Anyway, if you really want to generate C++ code, templates are not a really good choice. I would use some external tool for it. Personally, I prefer Cog.
What about following simple approach ?
string& foo (string &change) // this accepts mutable string
{
change = string("hello ") + change;
return change;
}
string foo (const string &unchange) // this accepts not mutable string
{
return string("hello ") + unchange;
}
See it's output here.
In the same vein as #iammilind's answer, but sans duplication:
#include <iostream>
using namespace std;
string foo(const string &unchange) {
return string("hello ") + unchange;
}
string& foo(string &change) {
return change = foo(static_cast<const string&>(foo));
}
int main(int argc, char** argv) {
string a = "world";
const string b = "immutable world";
cout << foo(a) << '\n' << foo(b) << '\n';
cout << foo(a) << '\n' << foo(b) << '\n';
}
NB: You could also use const_cast here to add the const qualification.
If you're not worried about efficiency, you can do pass by value or pass by const reference and do a copy and be done with it.

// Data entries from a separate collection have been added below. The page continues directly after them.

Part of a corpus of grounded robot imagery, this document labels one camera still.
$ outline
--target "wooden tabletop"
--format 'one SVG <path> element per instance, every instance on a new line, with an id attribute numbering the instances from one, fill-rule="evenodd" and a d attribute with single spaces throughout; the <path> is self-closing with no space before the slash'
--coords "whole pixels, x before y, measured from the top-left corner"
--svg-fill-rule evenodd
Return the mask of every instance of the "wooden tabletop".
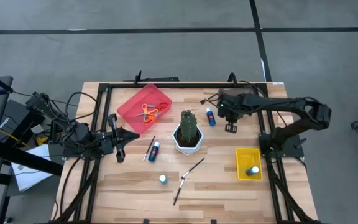
<path id="1" fill-rule="evenodd" d="M 98 82 L 85 82 L 82 91 L 96 97 L 98 85 Z M 284 84 L 267 83 L 267 86 L 269 97 L 287 96 Z M 237 134 L 231 134 L 224 131 L 226 122 L 217 116 L 217 110 L 212 106 L 217 125 L 209 126 L 205 109 L 210 105 L 201 105 L 200 100 L 217 90 L 161 88 L 173 102 L 170 111 L 139 139 L 125 147 L 124 163 L 118 164 L 115 154 L 104 156 L 101 160 L 92 223 L 141 223 L 145 218 L 151 223 L 210 223 L 211 219 L 217 219 L 218 223 L 275 223 L 265 161 L 262 160 L 263 181 L 237 179 L 236 148 L 259 148 L 257 115 L 240 119 Z M 137 91 L 137 88 L 113 89 L 109 113 L 116 113 L 117 108 Z M 97 129 L 101 124 L 105 98 L 104 95 Z M 94 101 L 81 96 L 77 116 L 90 113 L 93 109 Z M 204 133 L 200 150 L 190 156 L 176 150 L 172 139 L 172 132 L 180 122 L 180 112 L 186 109 L 195 114 Z M 293 122 L 290 113 L 281 114 L 287 124 Z M 269 130 L 265 113 L 264 116 L 266 129 Z M 276 113 L 273 113 L 273 117 L 276 126 L 283 126 Z M 79 122 L 91 124 L 91 120 L 89 117 Z M 117 125 L 132 131 L 119 115 Z M 160 153 L 154 163 L 142 161 L 154 135 L 160 143 Z M 202 158 L 205 160 L 186 176 L 178 202 L 173 206 L 180 177 Z M 63 182 L 74 160 L 65 162 L 57 192 L 59 204 Z M 283 163 L 290 193 L 306 214 L 317 219 L 305 168 L 295 159 L 286 158 Z M 83 161 L 80 161 L 69 177 L 63 210 L 78 191 L 82 167 Z M 162 174 L 168 177 L 167 185 L 158 181 Z M 283 218 L 286 218 L 281 194 L 279 198 Z M 88 195 L 84 197 L 81 218 L 85 217 L 87 201 Z"/>

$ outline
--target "red plastic basket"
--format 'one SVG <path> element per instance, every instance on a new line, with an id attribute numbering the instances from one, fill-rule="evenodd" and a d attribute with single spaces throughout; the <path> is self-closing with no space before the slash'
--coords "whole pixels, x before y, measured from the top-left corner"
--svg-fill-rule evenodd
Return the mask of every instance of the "red plastic basket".
<path id="1" fill-rule="evenodd" d="M 160 103 L 166 103 L 168 106 L 161 110 L 161 113 L 155 117 L 151 122 L 143 123 L 143 116 L 136 116 L 139 113 L 143 113 L 142 105 L 159 105 Z M 128 124 L 134 129 L 135 132 L 142 134 L 148 130 L 155 122 L 157 122 L 170 108 L 172 100 L 163 94 L 155 85 L 147 84 L 127 102 L 121 105 L 117 112 L 124 118 Z"/>

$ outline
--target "concrete floor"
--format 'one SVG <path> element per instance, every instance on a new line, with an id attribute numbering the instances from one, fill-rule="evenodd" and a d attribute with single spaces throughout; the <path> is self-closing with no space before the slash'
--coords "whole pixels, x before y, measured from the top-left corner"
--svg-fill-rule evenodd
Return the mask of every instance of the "concrete floor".
<path id="1" fill-rule="evenodd" d="M 258 0 L 257 9 L 261 27 L 358 27 L 358 1 Z M 253 27 L 248 1 L 0 0 L 0 30 L 227 26 Z M 329 129 L 304 134 L 319 219 L 358 223 L 358 136 L 349 126 L 358 120 L 358 32 L 263 37 L 273 81 L 333 110 Z M 13 76 L 16 91 L 66 100 L 84 81 L 133 79 L 139 70 L 183 81 L 226 80 L 230 72 L 264 80 L 254 33 L 0 35 L 0 76 Z M 48 184 L 11 199 L 15 223 L 49 220 L 58 181 Z"/>

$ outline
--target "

However, if you are worried about efficiency, I don't think the pass by value suggestion in this reply is the best approach. This is because I think it results in extra copies/moves, as NRVO only seems to work with local variables, not parameters. I think the way that avoids moves/copies in C++0x is the dual overloads, as illustrated by the following code:
#include <iostream>
struct A
{
A() : i(0) {}
A(const A& x) : i(x.i) { std::cout << "Copy" << std::endl; }
A(A&& x) : i(x.i) { std::cout << "Move" << std::endl; }
void inc() { ++i; }
int i;
};
A f1(const A& x2) { A x = x2; x.inc(); return x; }
A&& f1(A&& x) { x.inc(); return std::move(x); }
A f2(A x) { x.inc(); return std::move(x); }
int main()
{
A x;
std::cout << "A a1 = f1(x);" << std::endl;
A a1 = f1(x);
std::cout << "A a2 = f1(A());" << std::endl;
A a2 = f1(A());
std::cout << "A b1 = f2(x);" << std::endl;
A b1 = f2(x);
std::cout << "A b2 = f2(A());" << std::endl;
A b2 = f2(A());
std::cout << std::endl;
std::cout << "A a3 = f1(f1(x));" << std::endl;
A a3 = f1(f1(x));
std::cout << "A a4 = f1(f1(A()));" << std::endl;
A a4 = f1(f1(A()));
std::cout << "A b3 = f2(f2(x));" << std::endl;
A b3 = f2(f2(x));
std::cout << "A b4 = f2(f2(A()));" << std::endl;
A b4 = f2(f2(A()));
std::cout << std::endl;
std::cout << "A a5 = f1(f1(f1(x)));" << std::endl;
A a5 = f1(f1(f1(x)));
std::cout << "A a6 = f1(f1(f1(A())));" << std::endl;
A a6 = f1(f1(f1(A())));
std::cout << "A b5 = f2(f2(f2(x)));" << std::endl;
A b5 = f2(f2(f2(x)));
std::cout << "A b6 = f2(f2(f2(A())));" << std::endl;
A b6 = f2(f2(f2(A())));
}
Which produces the following results:
A a1 = f1(x);
Copy
A a2 = f1(A());
Move
A b1 = f2(x);
Copy
Move
A b2 = f2(A());
Move
A a3 = f1(f1(x));
Copy
Move
A a4 = f1(f1(A()));
Move
A b3 = f2(f2(x));
Copy
Move
Move
A b4 = f2(f2(A()));
Move
Move
A a5 = f1(f1(f1(x)));
Copy
Move
A a6 = f1(f1(f1(A())));
Move
A b5 = f2(f2(f2(x)));
Copy
Move
Move
Move
A b6 = f2(f2(f2(A())));
Move
Move
Move
You might be able to do some template tricks to avoid writing multiple overloads, for example:
template <class T>
param_return_type<T&&>::type f3(T&& y, typename std::enable_if<...>::type* dummy = 0 )
{
typedef return_t param_return_type<T&&>::type;
return_t x = static_cast<return_t>(y);
x.inc();
return static_cast<return_t>(x);
}
Where param_return_type<T>::type is T when passed (const) T&, and T&& when passed T&&. std::enable_if<...> you can use if you only want this template to take particular parameters.
I wasn't sure how to write a definition of param_return_type<T>::type, as it seems there is no std::remove_lvalue_reference. If anyone knows how to, feel free to edit/add to my post.